- WHAT YOU WILL DO -
Reproduce each of the following records without any deviation.

Records from a data source:
--------------------
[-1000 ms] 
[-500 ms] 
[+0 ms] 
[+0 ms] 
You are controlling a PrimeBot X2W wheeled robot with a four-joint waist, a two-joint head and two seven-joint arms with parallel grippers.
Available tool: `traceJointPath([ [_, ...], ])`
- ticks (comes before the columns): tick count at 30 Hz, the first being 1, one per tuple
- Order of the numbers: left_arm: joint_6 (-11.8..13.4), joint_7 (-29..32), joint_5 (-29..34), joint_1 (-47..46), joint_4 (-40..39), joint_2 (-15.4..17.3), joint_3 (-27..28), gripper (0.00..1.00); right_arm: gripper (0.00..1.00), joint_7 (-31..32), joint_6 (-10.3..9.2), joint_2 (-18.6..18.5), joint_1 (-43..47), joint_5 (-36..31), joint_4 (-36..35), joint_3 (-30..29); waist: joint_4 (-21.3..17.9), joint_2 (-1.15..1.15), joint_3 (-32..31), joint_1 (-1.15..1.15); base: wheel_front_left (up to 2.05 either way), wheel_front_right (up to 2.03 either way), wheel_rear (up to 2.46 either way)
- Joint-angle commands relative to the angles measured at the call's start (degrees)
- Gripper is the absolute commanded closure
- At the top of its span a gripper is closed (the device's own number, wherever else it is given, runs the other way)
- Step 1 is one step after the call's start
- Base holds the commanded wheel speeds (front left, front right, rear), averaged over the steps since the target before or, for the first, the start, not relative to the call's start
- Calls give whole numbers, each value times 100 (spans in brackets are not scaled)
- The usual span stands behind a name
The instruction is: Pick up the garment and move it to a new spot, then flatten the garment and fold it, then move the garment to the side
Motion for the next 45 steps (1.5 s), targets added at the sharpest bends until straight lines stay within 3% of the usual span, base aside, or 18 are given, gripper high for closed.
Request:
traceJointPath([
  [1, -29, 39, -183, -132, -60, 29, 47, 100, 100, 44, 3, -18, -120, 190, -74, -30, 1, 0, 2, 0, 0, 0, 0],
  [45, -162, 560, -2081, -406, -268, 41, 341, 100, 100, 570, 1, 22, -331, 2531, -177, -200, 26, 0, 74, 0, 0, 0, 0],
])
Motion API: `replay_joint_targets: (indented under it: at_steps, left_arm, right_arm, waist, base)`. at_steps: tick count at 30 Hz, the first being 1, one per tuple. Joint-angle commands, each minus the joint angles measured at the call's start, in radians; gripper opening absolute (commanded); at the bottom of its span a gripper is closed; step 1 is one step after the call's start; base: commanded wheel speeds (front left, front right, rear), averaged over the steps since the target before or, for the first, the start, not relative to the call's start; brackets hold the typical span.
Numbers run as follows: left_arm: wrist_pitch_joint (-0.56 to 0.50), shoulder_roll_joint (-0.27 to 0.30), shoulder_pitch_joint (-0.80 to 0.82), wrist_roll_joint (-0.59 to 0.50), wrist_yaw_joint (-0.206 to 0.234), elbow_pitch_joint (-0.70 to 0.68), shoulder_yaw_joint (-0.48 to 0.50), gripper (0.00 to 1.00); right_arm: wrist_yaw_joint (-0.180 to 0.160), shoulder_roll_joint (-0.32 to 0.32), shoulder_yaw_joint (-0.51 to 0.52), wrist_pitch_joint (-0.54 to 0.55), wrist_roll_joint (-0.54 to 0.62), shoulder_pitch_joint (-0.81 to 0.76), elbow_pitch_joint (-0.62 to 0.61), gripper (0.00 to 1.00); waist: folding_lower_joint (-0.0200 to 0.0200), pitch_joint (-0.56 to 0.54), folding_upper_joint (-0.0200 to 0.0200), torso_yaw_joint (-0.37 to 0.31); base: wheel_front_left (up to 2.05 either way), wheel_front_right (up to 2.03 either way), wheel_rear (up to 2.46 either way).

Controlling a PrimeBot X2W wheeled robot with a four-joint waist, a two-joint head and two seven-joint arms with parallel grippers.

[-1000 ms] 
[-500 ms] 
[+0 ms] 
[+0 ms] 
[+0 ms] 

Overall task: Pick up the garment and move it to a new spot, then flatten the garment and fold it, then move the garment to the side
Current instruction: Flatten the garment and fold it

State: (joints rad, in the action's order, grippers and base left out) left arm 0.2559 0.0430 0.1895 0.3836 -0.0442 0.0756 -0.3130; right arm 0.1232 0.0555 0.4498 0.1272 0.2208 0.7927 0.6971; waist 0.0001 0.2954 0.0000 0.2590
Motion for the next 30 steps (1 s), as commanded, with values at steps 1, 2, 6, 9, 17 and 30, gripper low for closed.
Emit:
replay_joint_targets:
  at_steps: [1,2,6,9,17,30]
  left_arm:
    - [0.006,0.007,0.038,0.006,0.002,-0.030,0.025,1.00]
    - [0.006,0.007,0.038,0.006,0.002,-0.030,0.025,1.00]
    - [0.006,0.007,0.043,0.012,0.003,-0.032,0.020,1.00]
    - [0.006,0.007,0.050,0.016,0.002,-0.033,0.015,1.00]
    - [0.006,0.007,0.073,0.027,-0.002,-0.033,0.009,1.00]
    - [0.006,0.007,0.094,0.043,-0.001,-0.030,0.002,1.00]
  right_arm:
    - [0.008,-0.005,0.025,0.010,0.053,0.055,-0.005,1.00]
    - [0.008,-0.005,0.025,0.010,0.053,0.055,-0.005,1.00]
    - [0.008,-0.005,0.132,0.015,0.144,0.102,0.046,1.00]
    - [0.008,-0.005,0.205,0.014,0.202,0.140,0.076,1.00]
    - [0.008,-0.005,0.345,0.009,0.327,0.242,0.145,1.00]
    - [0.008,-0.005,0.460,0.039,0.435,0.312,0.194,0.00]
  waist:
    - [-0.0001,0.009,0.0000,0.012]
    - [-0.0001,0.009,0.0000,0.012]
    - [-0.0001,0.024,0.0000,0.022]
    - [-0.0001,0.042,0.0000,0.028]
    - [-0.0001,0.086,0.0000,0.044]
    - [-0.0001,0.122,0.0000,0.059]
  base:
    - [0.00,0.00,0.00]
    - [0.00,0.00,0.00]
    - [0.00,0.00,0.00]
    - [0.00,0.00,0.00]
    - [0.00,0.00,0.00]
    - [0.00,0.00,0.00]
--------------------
- RESULT -
[-1000 ms] 
[-500 ms] 
[+0 ms] 
[+0 ms] 
You are controlling a PrimeBot X2W wheeled robot with a four-joint waist, a two-joint head and two seven-joint arms with parallel grippers.
Available tool: `traceJointPath([ [_, ...], ])`
- ticks (comes before the columns): tick count at 30 Hz, the first being 1, one per tuple
- Order of the numbers: left_arm: joint_6 (-11.8..13.4), joint_7 (-29..32), joint_5 (-29..34), joint_1 (-47..46), joint_4 (-40..39), joint_2 (-15.4..17.3), joint_3 (-27..28), gripper (0.00..1.00); right_arm: gripper (0.00..1.00), joint_7 (-31..32), joint_6 (-10.3..9.2), joint_2 (-18.6..18.5), joint_1 (-43..47), joint_5 (-36..31), joint_4 (-36..35), joint_3 (-30..29); waist: joint_4 (-21.3..17.9), joint_2 (-1.15..1.15), joint_3 (-32..31), joint_1 (-1.15..1.15); base: wheel_front_left (up to 2.05 either way), wheel_front_right (up to 2.03 either way), wheel_rear (up to 2.46 either way)
- Joint-angle commands relative to the angles measured at the call's start (degrees)
- Gripper is the absolute commanded closure
- At the top of its span a gripper is closed (the device's own number, wherever else it is given, runs the other way)
- Step 1 is one step after the call's start
- Base holds the commanded wheel speeds (front left, front right, rear), averaged over the steps since the target before or, for the first, the start, not relative to the call's start
- Calls give whole numbers, each value times 100 (spans in brackets are not scaled)
- The usual span stands behind a name
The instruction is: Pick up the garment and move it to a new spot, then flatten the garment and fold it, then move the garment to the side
Motion for the next 45 steps (1.5 s), targets added at the sharpest bends until straight lines stay within 3% of the usual span, base aside, or 18 are given, gripper high for closed.
Request:
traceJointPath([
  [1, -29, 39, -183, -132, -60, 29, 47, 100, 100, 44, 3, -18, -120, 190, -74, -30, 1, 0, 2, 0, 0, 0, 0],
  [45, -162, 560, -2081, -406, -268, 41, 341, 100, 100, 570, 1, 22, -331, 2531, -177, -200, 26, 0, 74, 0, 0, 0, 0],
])
Motion API: `replay_joint_targets: (indented under it: at_steps, left_arm, right_arm, waist, base)`. at_steps: tick count at 30 Hz, the first being 1, one per tuple. Joint-angle commands, each minus the joint angles measured at the call's start, in radians; gripper opening absolute (commanded); at the bottom of its span a gripper is closed; step 1 is one step after the call's start; base: commanded wheel speeds (front left, front right, rear), averaged over the steps since the target before or, for the first, the start, not relative to the call's start; brackets hold the typical span.
Numbers run as follows: left_arm: wrist_pitch_joint (-0.56 to 0.50), shoulder_roll_joint (-0.27 to 0.30), shoulder_pitch_joint (-0.80 to 0.82), wrist_roll_joint (-0.59 to 0.50), wrist_yaw_joint (-0.206 to 0.234), elbow_pitch_joint (-0.70 to 0.68), shoulder_yaw_joint (-0.48 to 0.50), gripper (0.00 to 1.00); right_arm: wrist_yaw_joint (-0.180 to 0.160), shoulder_roll_joint (-0.32 to 0.32), shoulder_yaw_joint (-0.51 to 0.52), wrist_pitch_joint (-0.54 to 0.55), wrist_roll_joint (-0.54 to 0.62), shoulder_pitch_joint (-0.81 to 0.76), elbow_pitch_joint (-0.62 to 0.61), gripper (0.00 to 1.00); waist: folding_lower_joint (-0.0200 to 0.0200), pitch_joint (-0.56 to 0.54), folding_upper_joint (-0.0200 to 0.0200), torso_yaw_joint (-0.37 to 0.31); base: wheel_front_left (up to 2.05 either way), wheel_front_right (up to 2.03 either way), wheel_rear (up to 2.46 either way).

Controlling a PrimeBot X2W wheeled robot with a four-joint waist, a two-joint head and two seven-joint arms with parallel grippers.

[-1000 ms] 
[-500 ms] 
[+0 ms] 
[+0 ms] 
[+0 ms] 

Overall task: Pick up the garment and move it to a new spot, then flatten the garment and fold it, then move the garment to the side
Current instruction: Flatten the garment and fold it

State: (joints rad, in the action's order, grippers and base left out) left arm 0.2559 0.0430 0.1895 0.3836 -0.0442 0.0756 -0.3130; right arm 0.1232 0.0555 0.4498 0.1272 0.2208 0.7927 0.6971; waist 0.0001 0.2954 0.0000 0.2590
Motion for the next 30 steps (1 s), as commanded, with values at steps 1, 2, 6, 9, 17 and 30, gripper low for closed.
Emit:
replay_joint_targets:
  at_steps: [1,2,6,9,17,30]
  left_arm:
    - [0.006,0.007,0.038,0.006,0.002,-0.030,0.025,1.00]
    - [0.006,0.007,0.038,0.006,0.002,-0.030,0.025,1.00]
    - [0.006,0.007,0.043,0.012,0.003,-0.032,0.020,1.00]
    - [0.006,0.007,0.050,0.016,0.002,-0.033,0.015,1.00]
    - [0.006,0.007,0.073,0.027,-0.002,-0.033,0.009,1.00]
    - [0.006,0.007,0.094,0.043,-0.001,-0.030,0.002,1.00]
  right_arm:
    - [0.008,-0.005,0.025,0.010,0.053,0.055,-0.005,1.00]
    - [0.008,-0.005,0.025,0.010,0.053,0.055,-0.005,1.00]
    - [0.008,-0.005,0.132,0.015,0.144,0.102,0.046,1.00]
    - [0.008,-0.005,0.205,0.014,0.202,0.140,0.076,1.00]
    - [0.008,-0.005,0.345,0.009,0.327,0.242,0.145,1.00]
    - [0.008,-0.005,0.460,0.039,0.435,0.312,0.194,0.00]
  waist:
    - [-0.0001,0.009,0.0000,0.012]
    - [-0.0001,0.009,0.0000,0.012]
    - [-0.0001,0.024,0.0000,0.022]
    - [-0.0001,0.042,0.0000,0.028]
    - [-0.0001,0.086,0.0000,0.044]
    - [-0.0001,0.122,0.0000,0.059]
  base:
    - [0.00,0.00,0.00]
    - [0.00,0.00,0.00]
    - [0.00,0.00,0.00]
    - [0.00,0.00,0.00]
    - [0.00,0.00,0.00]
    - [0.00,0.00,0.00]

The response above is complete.